IL-2 Simultaneously Expands Foxp3+ T Regulatory and T Effector Cells and Confers Resistance to Severe Tuberculosis (TB): Implicative Treg–T Effector Cooperation in Immunity to TB

Abstract

The possibility that simultaneous expansion of T regulatory cells (Treg) and T effector cells early postinfection can confer some immunological benefits has not been studied. In this study, we tested the hypothesis that early, simultaneous cytokine expansion of Treg and T effector cells in a tissue infection site can allow these T cell populations to act in concert to control tissue inflammation/damage while containing infection. IL-2 treatments early after Mycobacterium tuberculosis infection of macaques induced simultaneous expansion of CD4⁺CD25⁺Foxp3⁺ Treg, CD8⁺CD25⁺Foxp3⁺ T cells, and CD4⁺ T effector/CD8⁺ T effector/Vγ2Vδ2 T effector populations producing anti-M. tuberculosis cytokines IFN-γ and perforin, and conferred resistance to severe TB inflammation and lesions. IL-2–expanded Foxp3⁺ Treg readily accumulated in pulmonary compartment, but despite this, rapid pulmonary trafficking/accumulation of IL-2–activated T effector populations still occurred. Such simultaneous recruitments of IL-2–expanded Treg and T effector populations to pulmonary compartment during M. tuberculosis infection correlated with IL-2–induced resistance to TB lesions without causing Treg-associated increases in M. tuberculosis burdens.

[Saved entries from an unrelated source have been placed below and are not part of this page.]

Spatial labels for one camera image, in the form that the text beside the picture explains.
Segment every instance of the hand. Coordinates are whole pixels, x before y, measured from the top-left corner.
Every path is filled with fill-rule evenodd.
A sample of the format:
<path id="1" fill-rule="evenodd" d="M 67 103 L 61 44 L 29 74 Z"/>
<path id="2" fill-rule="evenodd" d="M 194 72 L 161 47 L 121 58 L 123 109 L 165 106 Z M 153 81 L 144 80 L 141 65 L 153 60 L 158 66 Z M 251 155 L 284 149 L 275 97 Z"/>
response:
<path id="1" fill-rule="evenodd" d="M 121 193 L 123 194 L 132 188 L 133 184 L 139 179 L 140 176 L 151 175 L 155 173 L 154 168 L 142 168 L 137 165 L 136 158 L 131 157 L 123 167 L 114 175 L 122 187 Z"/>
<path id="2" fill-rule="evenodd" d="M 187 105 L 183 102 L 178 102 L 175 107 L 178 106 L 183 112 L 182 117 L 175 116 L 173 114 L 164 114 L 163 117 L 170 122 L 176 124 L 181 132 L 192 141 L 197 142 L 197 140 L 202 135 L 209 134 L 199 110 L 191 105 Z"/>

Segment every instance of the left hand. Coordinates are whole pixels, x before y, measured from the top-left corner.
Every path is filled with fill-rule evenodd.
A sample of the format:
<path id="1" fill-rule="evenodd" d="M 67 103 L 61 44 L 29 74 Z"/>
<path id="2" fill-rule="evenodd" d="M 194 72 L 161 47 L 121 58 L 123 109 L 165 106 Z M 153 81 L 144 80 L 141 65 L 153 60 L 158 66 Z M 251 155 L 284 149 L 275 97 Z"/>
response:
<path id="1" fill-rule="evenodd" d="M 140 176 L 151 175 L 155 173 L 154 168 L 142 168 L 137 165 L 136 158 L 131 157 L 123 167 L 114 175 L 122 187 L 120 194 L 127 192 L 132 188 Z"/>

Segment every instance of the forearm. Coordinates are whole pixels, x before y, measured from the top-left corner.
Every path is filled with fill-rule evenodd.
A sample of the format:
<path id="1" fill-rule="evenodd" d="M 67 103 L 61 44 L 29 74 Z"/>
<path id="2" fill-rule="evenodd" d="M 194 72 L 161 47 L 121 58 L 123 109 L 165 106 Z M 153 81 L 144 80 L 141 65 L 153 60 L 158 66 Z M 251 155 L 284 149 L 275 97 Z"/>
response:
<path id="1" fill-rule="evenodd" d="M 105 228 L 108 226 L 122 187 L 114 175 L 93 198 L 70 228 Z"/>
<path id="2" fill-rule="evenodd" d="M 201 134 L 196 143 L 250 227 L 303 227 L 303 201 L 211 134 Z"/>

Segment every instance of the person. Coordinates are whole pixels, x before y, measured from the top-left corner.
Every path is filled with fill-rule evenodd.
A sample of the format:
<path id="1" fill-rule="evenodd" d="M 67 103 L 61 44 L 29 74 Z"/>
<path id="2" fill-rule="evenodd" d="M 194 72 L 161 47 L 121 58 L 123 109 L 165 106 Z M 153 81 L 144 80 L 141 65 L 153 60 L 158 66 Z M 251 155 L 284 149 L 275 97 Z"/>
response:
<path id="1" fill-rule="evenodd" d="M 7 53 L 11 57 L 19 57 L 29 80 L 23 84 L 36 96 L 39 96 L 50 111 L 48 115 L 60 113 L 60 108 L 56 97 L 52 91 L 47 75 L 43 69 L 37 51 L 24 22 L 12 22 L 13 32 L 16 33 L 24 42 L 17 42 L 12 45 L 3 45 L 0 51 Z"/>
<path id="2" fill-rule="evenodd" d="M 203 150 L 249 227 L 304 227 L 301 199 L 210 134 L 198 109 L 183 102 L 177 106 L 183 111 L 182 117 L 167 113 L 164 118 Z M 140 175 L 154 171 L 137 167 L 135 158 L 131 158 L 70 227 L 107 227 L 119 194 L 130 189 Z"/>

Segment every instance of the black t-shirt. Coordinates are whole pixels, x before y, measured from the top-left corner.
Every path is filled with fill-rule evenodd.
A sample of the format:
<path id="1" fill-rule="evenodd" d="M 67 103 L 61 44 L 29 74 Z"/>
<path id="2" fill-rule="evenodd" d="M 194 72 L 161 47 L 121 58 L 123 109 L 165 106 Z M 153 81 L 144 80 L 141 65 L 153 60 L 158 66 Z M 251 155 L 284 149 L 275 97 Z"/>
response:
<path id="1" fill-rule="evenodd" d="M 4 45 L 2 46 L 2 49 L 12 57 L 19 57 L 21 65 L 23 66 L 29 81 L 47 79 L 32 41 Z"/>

In vivo depletion of IL-2–expanded CD4⁺Foxp3⁺ Treg and CD4⁺ T effectors during IL-2 treatment of M. tuberculosis-infected macaques significantly reduced IL-2–induced resistance to TB lesions, suggesting that IL-2–expanded CD4⁺ T effector cells and Treg contributed to anti-TB immunity. Thus, IL-2 can simultaneously activate and expand T effector cells and Foxp3⁺ Treg populations and confer resistance to severe TB without enhancing M. tuberculosis infection.